GIVEN INFORMATION

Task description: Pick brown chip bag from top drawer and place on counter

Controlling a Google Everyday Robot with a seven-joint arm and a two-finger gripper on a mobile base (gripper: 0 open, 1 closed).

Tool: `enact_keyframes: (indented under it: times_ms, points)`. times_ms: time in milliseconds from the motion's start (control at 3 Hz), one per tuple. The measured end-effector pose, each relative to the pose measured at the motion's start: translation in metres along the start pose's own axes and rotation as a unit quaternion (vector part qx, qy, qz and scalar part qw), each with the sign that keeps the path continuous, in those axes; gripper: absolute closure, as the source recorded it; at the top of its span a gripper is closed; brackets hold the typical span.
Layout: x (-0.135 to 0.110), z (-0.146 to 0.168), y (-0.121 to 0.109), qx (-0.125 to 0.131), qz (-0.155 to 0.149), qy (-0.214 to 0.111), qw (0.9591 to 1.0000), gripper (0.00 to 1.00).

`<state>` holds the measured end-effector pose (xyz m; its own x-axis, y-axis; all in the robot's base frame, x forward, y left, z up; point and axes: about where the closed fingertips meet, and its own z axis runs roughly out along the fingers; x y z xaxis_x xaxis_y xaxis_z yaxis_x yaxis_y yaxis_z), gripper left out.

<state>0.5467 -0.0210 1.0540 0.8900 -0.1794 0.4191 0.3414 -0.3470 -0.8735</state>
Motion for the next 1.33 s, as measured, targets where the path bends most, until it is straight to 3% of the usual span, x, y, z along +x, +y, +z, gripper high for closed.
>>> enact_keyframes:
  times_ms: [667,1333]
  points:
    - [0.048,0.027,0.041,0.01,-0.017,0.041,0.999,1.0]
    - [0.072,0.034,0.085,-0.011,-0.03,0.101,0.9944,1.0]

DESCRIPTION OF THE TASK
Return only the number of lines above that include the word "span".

EXERCISE RESPONSE
2